Fishing is heating up with the weather, Mark Bry of Bry's Guide Service reports. Anglers are encountering numbers of fish in 1 to 5 feet of water, where walleyes and pike are actively feeding. Walleye fishing is going well, and anglers in places are catching pike on almost every cast, Bry said.
Casting jig-and-plastic combos or crankbaits along windswept shorelines is a deadly tactic for shallow fish, Bry said. Slip bobbers with leeches also can be effective in shallow water. Look for the shallow bite to be good for a few more weeks before fish start to slide out to deeper water.
When fishing shorelines, Bry said anglers should look for "pockets" along each shoreline that will hold the majority of fish. Subtle changes such as soft to hard bottoms often are good, along with rock piles, timber and cattails, Bry said. Not all shorelines are productive, so anglers should keep on the move until they find active fish, he advises.
Another key is to look for the warmest water temperatures, water that is a bit stained and areas with bugs, minnows and developing algae, Bry said.
Catfishing on the Red River went from "pretty good" to "really, really good" in short order over the past week, Grand Forks catfish guide Brad Durick reports. River conditions are perfect right now, he said, and there are many cats in the 7- to 15-pound range showing up, along with some bigger fish. Catfish are feeding heavily in the middle of the river and on the faster current seams. Anglers will need 4 to 5 ounces of weight to keep the bait in the strike zone and shouldn't sit in a spot more than 20 minutes without a fish, Durick said.
As far as bait, as long as it is fresh, the fish will eat it, and suckers and goldeyes seem to be working about equal, Durick said. The goldeyes are running right now and are fairly easy to catch for anglers in search of good bait, he said.
Upper Red Lake
Walleye action was excellent over the opener, and it seemed that if anglers had bait, they were able to catch fish, Northwoods Bait and Tackle in Bemidji reported. There were a few reports of 50-walleye days, the report said.
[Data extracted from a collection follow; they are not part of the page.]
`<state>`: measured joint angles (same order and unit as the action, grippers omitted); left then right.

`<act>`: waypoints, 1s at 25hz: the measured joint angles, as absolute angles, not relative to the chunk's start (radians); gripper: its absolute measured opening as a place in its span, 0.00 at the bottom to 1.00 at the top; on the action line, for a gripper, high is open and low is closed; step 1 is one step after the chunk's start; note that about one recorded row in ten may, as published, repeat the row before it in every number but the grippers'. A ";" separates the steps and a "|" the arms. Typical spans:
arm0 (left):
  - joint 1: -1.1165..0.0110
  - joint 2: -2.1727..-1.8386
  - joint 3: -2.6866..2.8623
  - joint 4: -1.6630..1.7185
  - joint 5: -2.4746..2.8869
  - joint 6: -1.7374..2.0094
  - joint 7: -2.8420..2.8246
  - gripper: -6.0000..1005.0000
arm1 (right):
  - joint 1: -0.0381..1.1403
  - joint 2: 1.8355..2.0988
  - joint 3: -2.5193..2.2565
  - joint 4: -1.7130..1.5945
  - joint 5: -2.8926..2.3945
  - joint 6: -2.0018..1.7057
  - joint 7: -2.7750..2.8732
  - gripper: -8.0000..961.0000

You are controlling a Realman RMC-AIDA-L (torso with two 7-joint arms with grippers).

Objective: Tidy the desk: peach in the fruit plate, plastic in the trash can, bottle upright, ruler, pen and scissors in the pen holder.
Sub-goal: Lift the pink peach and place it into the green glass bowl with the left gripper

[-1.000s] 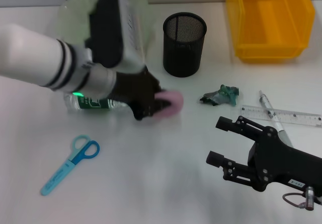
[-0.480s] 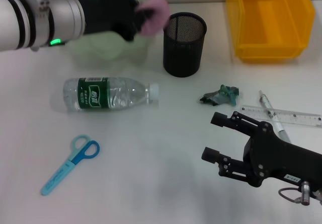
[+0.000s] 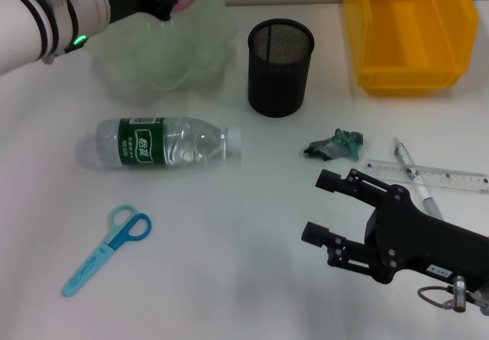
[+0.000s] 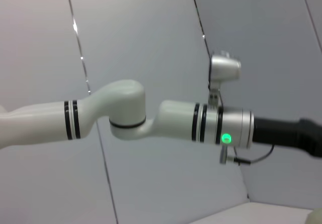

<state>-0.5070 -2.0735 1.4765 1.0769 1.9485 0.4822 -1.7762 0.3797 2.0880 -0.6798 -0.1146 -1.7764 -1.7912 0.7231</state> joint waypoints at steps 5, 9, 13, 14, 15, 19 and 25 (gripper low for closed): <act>-0.598 -2.070 1.468 0.908 1.966 0.442 -1.776 0.06 | 0.380 2.088 -0.665 -0.115 -1.776 -1.791 0.722 0.79; -0.618 -2.071 1.468 0.873 1.977 0.440 -1.776 0.06 | 0.388 2.087 -0.665 -0.115 -1.776 -1.789 0.723 0.79; -0.618 -2.070 1.466 0.879 1.977 0.452 -1.786 0.13 | 0.397 2.087 -0.664 -0.115 -1.776 -1.773 0.729 0.79; -0.616 -2.070 1.466 0.882 1.977 0.452 -1.787 0.17 | 0.399 2.087 -0.664 -0.115 -1.776 -1.769 0.729 0.79; -0.615 -2.070 1.466 0.883 1.977 0.452 -1.787 0.20 | 0.402 2.087 -0.663 -0.113 -1.776 -1.766 0.729 0.79; -0.610 -2.069 1.462 0.883 1.977 0.456 -1.788 0.35 | 0.416 2.087 -0.655 -0.103 -1.776 -1.755 0.730 0.79; -0.604 -2.069 1.453 0.886 1.971 0.477 -1.794 0.62 | 0.424 2.088 -0.651 -0.101 -1.776 -1.750 0.731 0.79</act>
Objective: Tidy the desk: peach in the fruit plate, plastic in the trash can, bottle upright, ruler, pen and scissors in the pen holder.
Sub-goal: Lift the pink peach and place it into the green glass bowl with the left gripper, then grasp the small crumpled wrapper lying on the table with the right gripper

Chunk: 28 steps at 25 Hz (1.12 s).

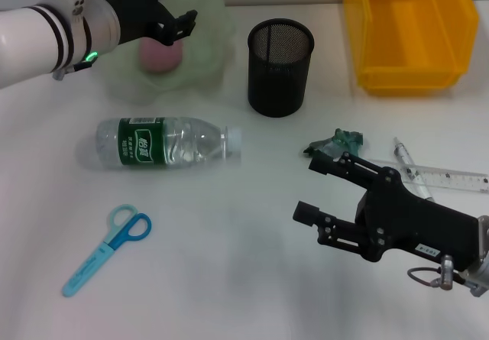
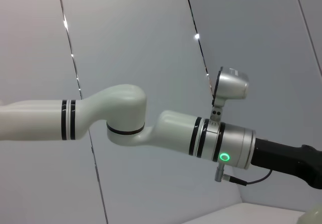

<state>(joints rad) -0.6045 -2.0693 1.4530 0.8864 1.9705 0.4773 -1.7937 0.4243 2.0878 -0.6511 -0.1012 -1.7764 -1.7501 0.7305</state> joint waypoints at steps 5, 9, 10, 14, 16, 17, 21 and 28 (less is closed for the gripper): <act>-0.597 -2.070 1.395 0.919 1.950 0.555 -1.814 0.61 | 0.431 2.088 -0.644 -0.101 -1.776 -1.748 0.731 0.79; -0.583 -2.067 1.302 0.949 1.875 0.680 -1.810 0.61 | 0.433 2.088 -0.643 -0.094 -1.776 -1.741 0.731 0.79; -0.579 -2.067 1.273 0.954 1.856 0.720 -1.808 0.61 | 0.434 2.088 -0.642 -0.092 -1.776 -1.739 0.731 0.79; -0.568 -2.062 1.074 0.959 1.719 1.055 -1.753 0.61 | 0.434 2.088 -0.642 -0.088 -1.776 -1.739 0.728 0.79; -0.562 -2.062 1.034 0.956 1.687 1.136 -1.728 0.61 | 0.434 2.088 -0.643 -0.088 -1.776 -1.739 0.725 0.79; -0.553 -2.062 1.003 0.954 1.661 1.204 -1.707 0.61 | 0.434 2.088 -0.643 -0.088 -1.776 -1.739 0.725 0.79; -0.521 -2.061 0.939 0.954 1.602 1.417 -1.662 0.61 | 0.434 2.088 -0.643 -0.089 -1.776 -1.739 0.724 0.78; -0.433 -2.062 0.917 0.940 1.598 1.828 -1.513 0.61 | 0.434 2.088 -0.640 -0.089 -1.776 -1.738 0.725 0.78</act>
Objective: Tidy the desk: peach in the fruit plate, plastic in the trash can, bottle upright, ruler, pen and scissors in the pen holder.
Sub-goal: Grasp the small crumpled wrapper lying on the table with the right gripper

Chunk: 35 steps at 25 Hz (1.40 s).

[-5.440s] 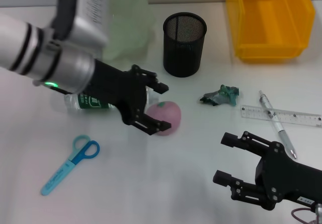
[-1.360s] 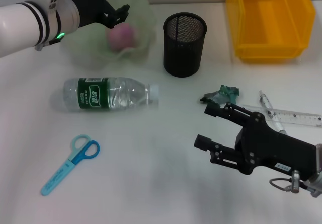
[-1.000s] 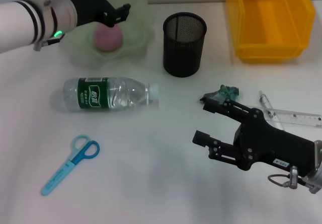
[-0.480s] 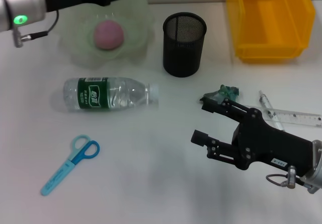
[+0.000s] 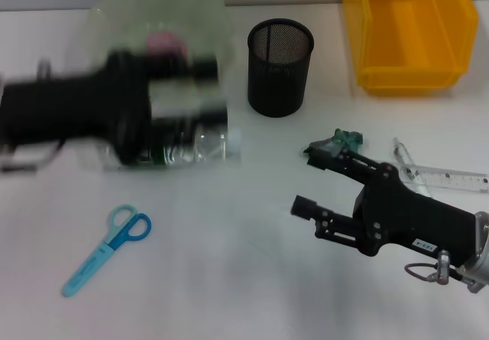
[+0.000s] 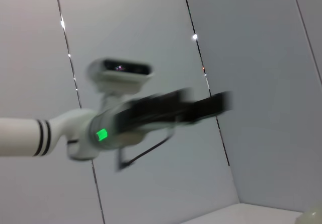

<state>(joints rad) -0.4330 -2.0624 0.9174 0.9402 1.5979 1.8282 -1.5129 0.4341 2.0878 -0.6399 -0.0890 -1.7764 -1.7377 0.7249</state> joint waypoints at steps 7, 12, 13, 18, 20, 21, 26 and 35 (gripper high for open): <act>-0.342 -2.065 0.949 0.793 1.596 1.983 -1.343 0.61 | 0.432 2.082 -0.530 -0.154 -1.776 -1.731 0.838 0.78; -0.315 -2.062 0.942 0.723 1.599 1.984 -1.295 0.61 | 0.447 2.081 -0.531 -0.361 -1.779 -1.722 1.076 0.78; -0.311 -2.062 0.942 0.721 1.599 1.984 -1.291 0.61 | 0.453 2.081 -0.532 -0.401 -1.782 -1.716 1.131 0.78; -0.299 -2.064 0.949 0.714 1.599 1.986 -1.287 0.61 | 0.485 2.079 -0.583 -0.672 -1.846 -1.694 1.412 0.78; -0.296 -2.065 0.949 0.705 1.598 1.983 -1.287 0.61 | 0.495 2.079 -0.626 -0.802 -1.911 -1.684 1.493 0.78; -0.296 -2.065 0.949 0.699 1.599 1.981 -1.287 0.61 | 0.501 2.079 -0.642 -0.866 -1.940 -1.684 1.546 0.78; -0.303 -2.065 0.958 0.680 1.626 1.979 -1.287 0.60 | 0.543 2.075 -0.713 -1.136 -2.099 -1.708 1.838 0.78; -0.324 -2.068 1.011 0.664 1.691 1.963 -1.285 0.60 | 0.651 2.075 -0.839 -1.194 -2.355 -1.689 2.057 0.78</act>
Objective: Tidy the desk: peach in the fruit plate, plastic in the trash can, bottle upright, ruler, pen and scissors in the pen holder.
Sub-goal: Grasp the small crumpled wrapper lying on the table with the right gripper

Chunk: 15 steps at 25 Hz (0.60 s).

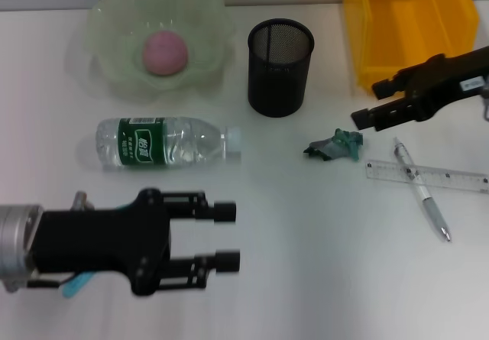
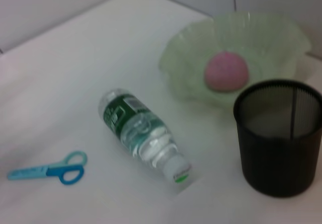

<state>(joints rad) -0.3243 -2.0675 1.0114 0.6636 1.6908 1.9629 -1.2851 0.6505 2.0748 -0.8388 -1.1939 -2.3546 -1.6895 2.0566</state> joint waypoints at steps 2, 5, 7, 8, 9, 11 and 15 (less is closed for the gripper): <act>-0.356 -2.069 1.026 0.664 1.695 1.865 -1.292 0.60 | 0.661 2.077 -0.864 -1.181 -2.370 -1.675 2.082 0.78; -0.365 -2.069 1.007 0.667 1.692 1.812 -1.296 0.60 | 0.668 2.077 -0.911 -1.163 -2.385 -1.637 2.124 0.78; -0.370 -2.069 0.994 0.670 1.690 1.785 -1.302 0.60 | 0.671 2.076 -0.928 -1.158 -2.407 -1.621 2.139 0.78; -0.372 -2.069 0.989 0.671 1.689 1.772 -1.307 0.60 | 0.674 2.076 -0.933 -1.156 -2.422 -1.617 2.146 0.78; -0.375 -2.069 0.983 0.672 1.689 1.763 -1.313 0.60 | 0.676 2.076 -0.934 -1.154 -2.439 -1.616 2.155 0.78; -0.379 -2.069 0.974 0.673 1.688 1.743 -1.326 0.60 | 0.679 2.077 -0.935 -1.147 -2.459 -1.614 2.166 0.78; -0.381 -2.069 0.970 0.673 1.687 1.728 -1.327 0.61 | 0.681 2.077 -0.937 -1.114 -2.468 -1.590 2.183 0.78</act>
The shallow channel has been dug out, so there is no problem accessing the lake out of the public accesses, according to the Northwoods report.
Anglers reported catching walleyes in 8 to 10 feet of water along shoreline breaks and around the base of cabbage beds, according to Northwoods Bait and Tackle. Walleyes were hitting one-eighth-ounce jigs tipped with a shiner or fathead, along with live bait rigs tipped with a leech. Anglers on Lake Irving were catching a few fish using similar tactics, the report said, but a decent crankbait bite also was reported on Irving. Shore anglers fishing the river after dark did well over the weekend, with rumors of walleyes up to 27 inches being caught, the Northwoods report said.
Opening weekend found walleyes in 4 to 11 feet of water, depending on where anglers were fishing, according to Jason Freed of Leisure Outdoor Adventures. Action improved throughout the day as water temperatures rose.
As on Lake Bemidji, eighth-ounce jigs tipped with shiners and rainbows are the ticket, along with live bait rigs. Areas to target include Sucker Bay, West Goose Flats, Bear Island and any of the points that have some wind blowing in. Look for action to improve with the continued increase in air and water temperatures, Freed said.